▶ [WHAT NEEDS TO BE DONE]:
Without the pictures, extract every line from the start of the material to the line containing "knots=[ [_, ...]", both ends included.

▶ [DATA SEGMENT]:
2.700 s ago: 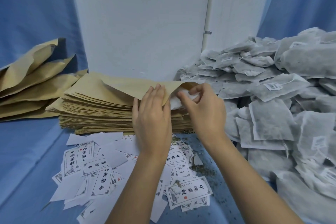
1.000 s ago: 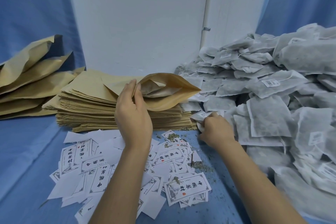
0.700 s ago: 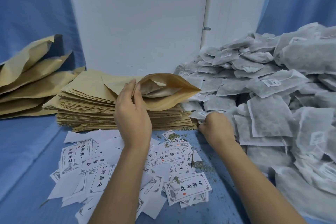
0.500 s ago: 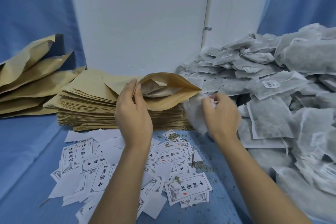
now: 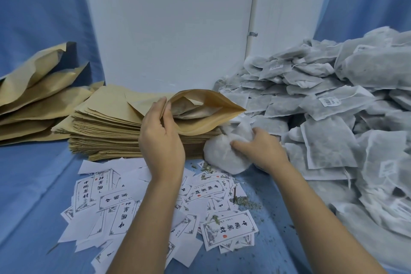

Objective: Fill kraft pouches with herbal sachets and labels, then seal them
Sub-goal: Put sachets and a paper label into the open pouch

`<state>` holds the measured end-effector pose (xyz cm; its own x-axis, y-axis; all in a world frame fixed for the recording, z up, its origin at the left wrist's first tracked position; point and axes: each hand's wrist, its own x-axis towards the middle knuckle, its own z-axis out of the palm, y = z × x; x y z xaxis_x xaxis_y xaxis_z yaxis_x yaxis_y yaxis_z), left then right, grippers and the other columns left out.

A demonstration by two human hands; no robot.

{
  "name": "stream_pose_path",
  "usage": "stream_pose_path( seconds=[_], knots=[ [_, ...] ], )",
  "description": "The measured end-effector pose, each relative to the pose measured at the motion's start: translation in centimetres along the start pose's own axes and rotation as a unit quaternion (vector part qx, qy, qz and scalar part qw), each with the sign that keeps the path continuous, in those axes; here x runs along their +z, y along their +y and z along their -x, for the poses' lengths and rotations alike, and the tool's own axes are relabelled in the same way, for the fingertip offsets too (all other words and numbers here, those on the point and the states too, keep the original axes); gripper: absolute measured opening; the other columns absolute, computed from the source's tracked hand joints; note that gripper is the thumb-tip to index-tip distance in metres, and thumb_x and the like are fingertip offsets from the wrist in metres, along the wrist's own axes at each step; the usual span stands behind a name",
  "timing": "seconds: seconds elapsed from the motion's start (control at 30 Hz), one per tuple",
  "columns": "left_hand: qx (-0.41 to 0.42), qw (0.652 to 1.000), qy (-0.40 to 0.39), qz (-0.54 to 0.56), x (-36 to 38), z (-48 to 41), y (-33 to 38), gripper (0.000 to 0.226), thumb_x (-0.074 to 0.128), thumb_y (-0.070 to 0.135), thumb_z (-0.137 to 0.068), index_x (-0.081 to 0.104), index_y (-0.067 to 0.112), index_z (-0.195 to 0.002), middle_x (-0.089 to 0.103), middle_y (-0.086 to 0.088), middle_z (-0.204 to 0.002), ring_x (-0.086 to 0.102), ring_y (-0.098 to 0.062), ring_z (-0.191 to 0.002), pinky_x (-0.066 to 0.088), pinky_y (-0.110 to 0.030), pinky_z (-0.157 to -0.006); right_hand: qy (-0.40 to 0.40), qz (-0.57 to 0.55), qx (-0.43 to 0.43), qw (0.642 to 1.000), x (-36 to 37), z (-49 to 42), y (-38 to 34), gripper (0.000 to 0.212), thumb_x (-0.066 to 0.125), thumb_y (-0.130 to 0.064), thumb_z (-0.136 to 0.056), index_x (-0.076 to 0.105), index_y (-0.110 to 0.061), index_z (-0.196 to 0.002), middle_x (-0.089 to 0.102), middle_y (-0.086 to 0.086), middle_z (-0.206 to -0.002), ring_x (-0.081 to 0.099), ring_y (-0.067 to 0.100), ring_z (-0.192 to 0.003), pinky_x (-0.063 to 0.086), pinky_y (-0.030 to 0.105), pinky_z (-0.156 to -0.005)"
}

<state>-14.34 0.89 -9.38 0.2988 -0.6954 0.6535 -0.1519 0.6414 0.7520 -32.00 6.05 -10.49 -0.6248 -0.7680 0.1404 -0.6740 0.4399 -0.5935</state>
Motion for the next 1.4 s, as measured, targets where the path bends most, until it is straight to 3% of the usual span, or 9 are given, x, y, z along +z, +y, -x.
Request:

▶ [ANSWER TO THIS PROBLEM]:
2.700 s ago: 
1.000 s ago: 
0.700 s ago: 
0.500 s ago: 
now: 

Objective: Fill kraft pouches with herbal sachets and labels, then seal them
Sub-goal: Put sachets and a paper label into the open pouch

`<state>` holds the measured end-effector pose (xyz cm; its own x-axis, y-axis; all in a world frame fixed for the recording, z up, its origin at the left wrist's first tracked position; point and axes: each hand's wrist, its own x-axis towards the middle knuckle, its own z-axis out of the palm, y = z × x; x y z xaxis_x xaxis_y xaxis_z yaxis_x yaxis_y yaxis_z), left then right, grippers and the other columns left out.

A demonstration by two human hands; no robot.

{
  "name": "stream_pose_path",
  "usage": "stream_pose_path( seconds=[_], knots=[ [_, ...] ], )",

Output is finished, and nothing else is required.